Not Even Summer, yet Stocks Sizzle
| NEW YORK
Summer arrived on Wall Street early this year.
Flush with cash, enthused by the absence of rising inflation, investors continue to pump new money into stocks, pushing the Dow Jones Industrial Average to record highs.
Last week the Dow slammed through 7500 and kept right on going, up 346 points. Up 4.5 percent for the week, an astounding 20 percent for the year.
Summer rallies are a mainstay of the financial world, as many stock pickers head for holidays, mailing in their investment checks as they rush out the door. The past two summers brought brief rallies (and also brief downturns).
But this year's rally started early, "long before the [June 21] summer solstice," says Charles Crane, chief market strategist at investment firm Key Asset Management in New York.
"This market feels awfully frothy," says Mr. Crane. Investors, he says, should be wary.
"High valuation levels are being totally ignored. Investors are snapping up whatever looks good on the shelf," he says.

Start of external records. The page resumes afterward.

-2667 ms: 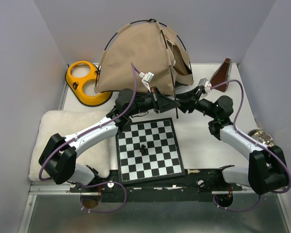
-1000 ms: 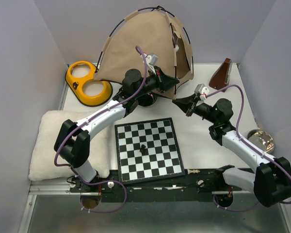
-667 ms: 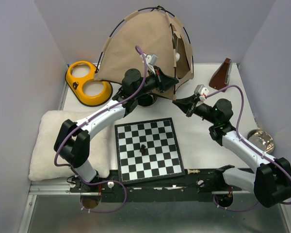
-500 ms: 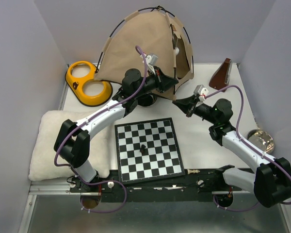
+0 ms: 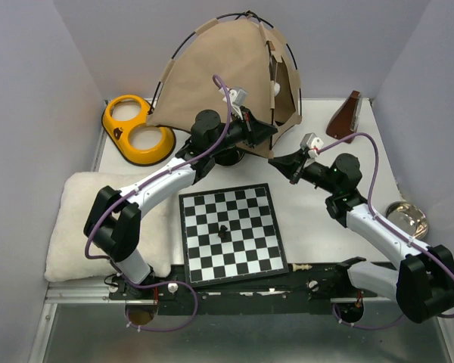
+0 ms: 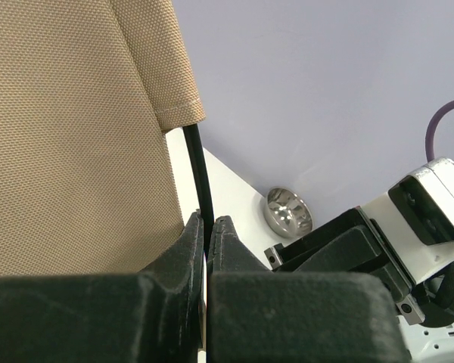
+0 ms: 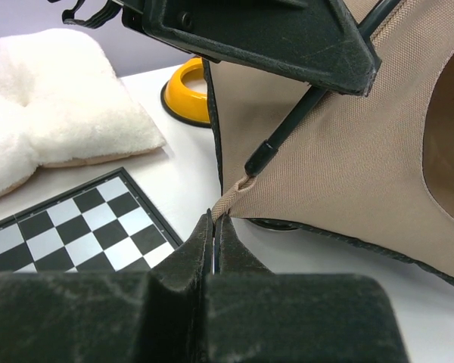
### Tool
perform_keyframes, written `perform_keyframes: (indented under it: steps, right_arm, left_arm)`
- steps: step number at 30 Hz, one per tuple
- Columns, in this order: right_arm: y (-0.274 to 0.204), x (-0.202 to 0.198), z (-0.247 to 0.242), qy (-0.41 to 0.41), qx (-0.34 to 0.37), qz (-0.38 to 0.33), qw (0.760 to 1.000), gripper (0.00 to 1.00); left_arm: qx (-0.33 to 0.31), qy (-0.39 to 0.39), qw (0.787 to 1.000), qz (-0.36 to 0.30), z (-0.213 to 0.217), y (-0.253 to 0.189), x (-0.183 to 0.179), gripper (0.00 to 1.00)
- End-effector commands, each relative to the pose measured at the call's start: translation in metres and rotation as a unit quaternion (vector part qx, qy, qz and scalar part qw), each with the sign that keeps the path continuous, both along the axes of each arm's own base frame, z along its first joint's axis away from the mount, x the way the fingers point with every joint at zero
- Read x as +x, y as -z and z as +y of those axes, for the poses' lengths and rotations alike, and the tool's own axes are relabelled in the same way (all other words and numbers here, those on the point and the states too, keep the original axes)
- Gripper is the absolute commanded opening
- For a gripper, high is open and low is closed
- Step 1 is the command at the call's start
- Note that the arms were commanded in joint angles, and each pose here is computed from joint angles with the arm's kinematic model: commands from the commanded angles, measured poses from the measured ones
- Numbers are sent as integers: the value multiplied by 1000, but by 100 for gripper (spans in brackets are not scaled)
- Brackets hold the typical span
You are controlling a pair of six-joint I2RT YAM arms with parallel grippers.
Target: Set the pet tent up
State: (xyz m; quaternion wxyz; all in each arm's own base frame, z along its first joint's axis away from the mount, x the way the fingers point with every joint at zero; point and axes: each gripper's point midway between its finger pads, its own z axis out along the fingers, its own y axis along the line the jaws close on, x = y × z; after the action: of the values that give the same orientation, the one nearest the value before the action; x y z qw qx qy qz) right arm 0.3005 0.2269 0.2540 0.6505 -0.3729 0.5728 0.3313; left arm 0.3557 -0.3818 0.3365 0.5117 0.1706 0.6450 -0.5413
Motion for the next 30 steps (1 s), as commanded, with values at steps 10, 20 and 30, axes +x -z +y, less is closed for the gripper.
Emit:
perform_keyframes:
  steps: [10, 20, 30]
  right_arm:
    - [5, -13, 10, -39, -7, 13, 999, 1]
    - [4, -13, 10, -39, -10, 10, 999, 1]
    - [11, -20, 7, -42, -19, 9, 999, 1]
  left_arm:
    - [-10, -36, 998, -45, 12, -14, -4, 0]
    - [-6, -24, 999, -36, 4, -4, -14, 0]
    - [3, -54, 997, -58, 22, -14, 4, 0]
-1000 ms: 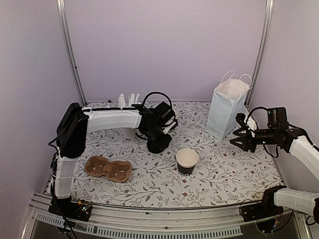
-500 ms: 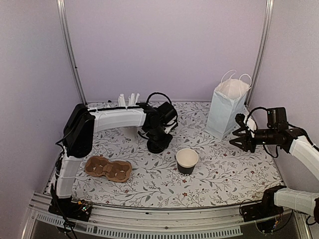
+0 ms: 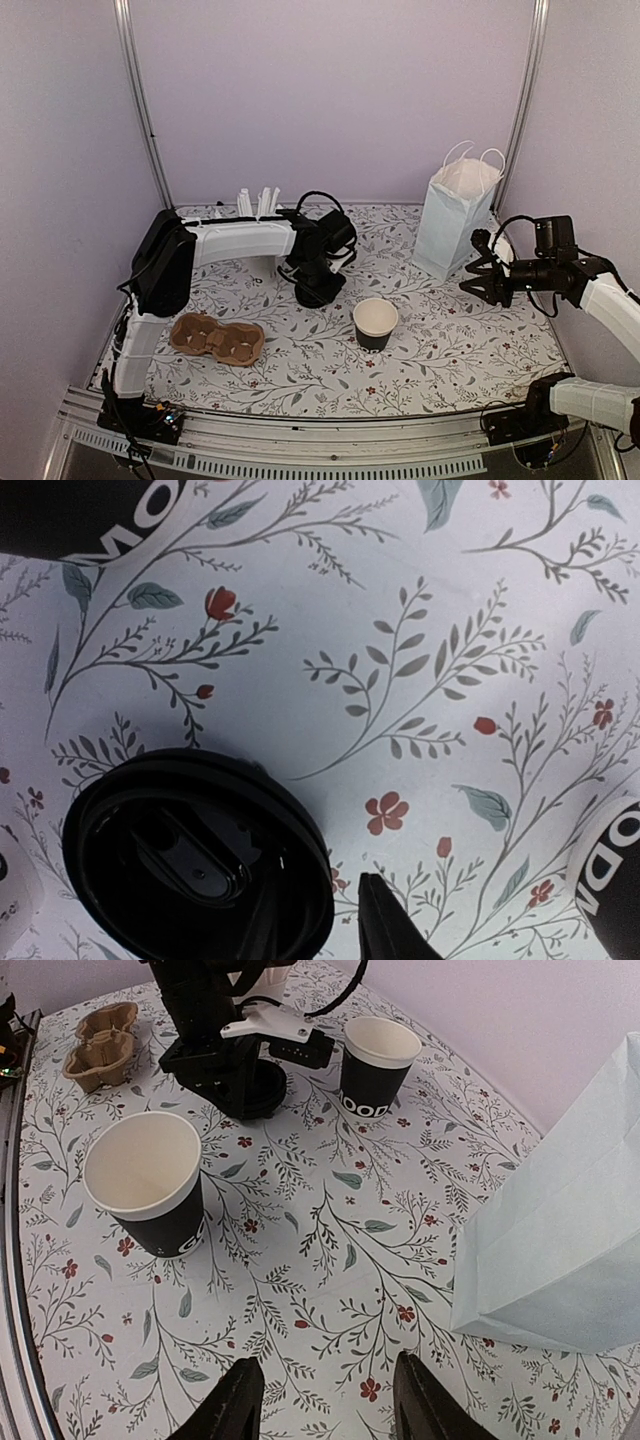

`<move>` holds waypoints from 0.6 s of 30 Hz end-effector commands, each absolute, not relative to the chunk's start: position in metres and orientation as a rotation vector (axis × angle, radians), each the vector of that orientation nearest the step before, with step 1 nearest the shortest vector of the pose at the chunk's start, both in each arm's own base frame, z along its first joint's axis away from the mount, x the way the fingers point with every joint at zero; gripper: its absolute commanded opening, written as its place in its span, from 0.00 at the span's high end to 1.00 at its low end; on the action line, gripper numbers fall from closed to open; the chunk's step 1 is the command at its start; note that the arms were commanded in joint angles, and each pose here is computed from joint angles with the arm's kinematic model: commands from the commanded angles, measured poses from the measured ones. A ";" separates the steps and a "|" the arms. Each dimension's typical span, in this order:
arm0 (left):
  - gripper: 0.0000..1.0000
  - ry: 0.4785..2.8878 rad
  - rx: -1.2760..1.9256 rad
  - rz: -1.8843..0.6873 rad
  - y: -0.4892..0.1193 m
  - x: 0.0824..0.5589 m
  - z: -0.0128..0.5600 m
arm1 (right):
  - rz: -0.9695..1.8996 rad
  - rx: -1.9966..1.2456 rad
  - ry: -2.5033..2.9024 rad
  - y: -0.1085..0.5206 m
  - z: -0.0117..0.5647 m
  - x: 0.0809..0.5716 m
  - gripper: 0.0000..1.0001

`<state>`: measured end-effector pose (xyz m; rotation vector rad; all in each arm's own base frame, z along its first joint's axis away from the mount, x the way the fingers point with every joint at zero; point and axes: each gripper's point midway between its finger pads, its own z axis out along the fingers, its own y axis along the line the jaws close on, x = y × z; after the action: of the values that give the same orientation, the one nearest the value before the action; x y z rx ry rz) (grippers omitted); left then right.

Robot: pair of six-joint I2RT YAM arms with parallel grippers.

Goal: Pack the takeout coffee

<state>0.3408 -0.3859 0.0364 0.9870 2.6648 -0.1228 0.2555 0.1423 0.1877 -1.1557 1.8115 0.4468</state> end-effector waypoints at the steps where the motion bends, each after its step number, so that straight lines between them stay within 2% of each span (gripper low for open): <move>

"The summer rally is here now," says Rao Chalasani, chief investment strategist at Everen Securities in Chicago.
Some analysts now see the Dow at 8000 by summer's end.
The latest trigger for stocks was Friday's report of an unexpected drop in wholesale prices for May, the fifth consecutive monthly decline.
Also in May, soft retail sales suggest little need for the Federal Reserve to raise interest rates to fight inflation.
But Brian Belski, at investment house Dain Bosworth in Minneapolis, predicts the market may lose its zip after Labor Day, with "a 10 percent or so pullback to around 7000."
Mr. Belski notes that more major companies than usual are pre-announcing - warning ahead of schedule - that earnings will not meet analysts' expectations. Those reports help take the edge off investor disappointment, in turn bolstering the market.
Stocks are now being largely driven by mutual fund money, Belski adds. And fund managers are gunning for the large, blue-chip companies that have led the rally.
The blue-chip fervor pushes some strategists in the opposite direction: toward small and mid-size companies as well as "defensive" plays, such as some retail issues, that could weather a slump.
One Boston investor, for example, recently yanked his retirement holdings out of a growth-and-income mutual fund and plunked it into a "mid-cap" fund, investing in companies with capitalization (stock value) between $250 million in $1 billion.
"That's absolutely the correct way to go right now," says Charles Crane of Key Asset Management in New York. "Small-cap and mid-cap stocks represent far better value than large-cap funds."
"The two sectors have both awakened from their slumber earlier this year," he says. The Standard & Poor's Small Cap 600 index, for example, is up slightly over 9 percent year-to-date; the S&P Mid Cap 400 index is up 12.5 percent. But both indexes lag behind the 20 percent gains of larger companies.
"Rotation" - shifting from underperforming sectors to those doing well, such as financial stocks - "is the hallmark" of a savvy investor in the late stages of a bull market, says Hildegard Zagorski of Prudential Securities.
Mr. Chalasani likes companies that make consumer goods, as well as some financial stocks and real estate investment trusts (REITs). Among specific issues, he sees value in Land's End, Walgreen, Arden Realty, Pfizer, and PeopleSoft.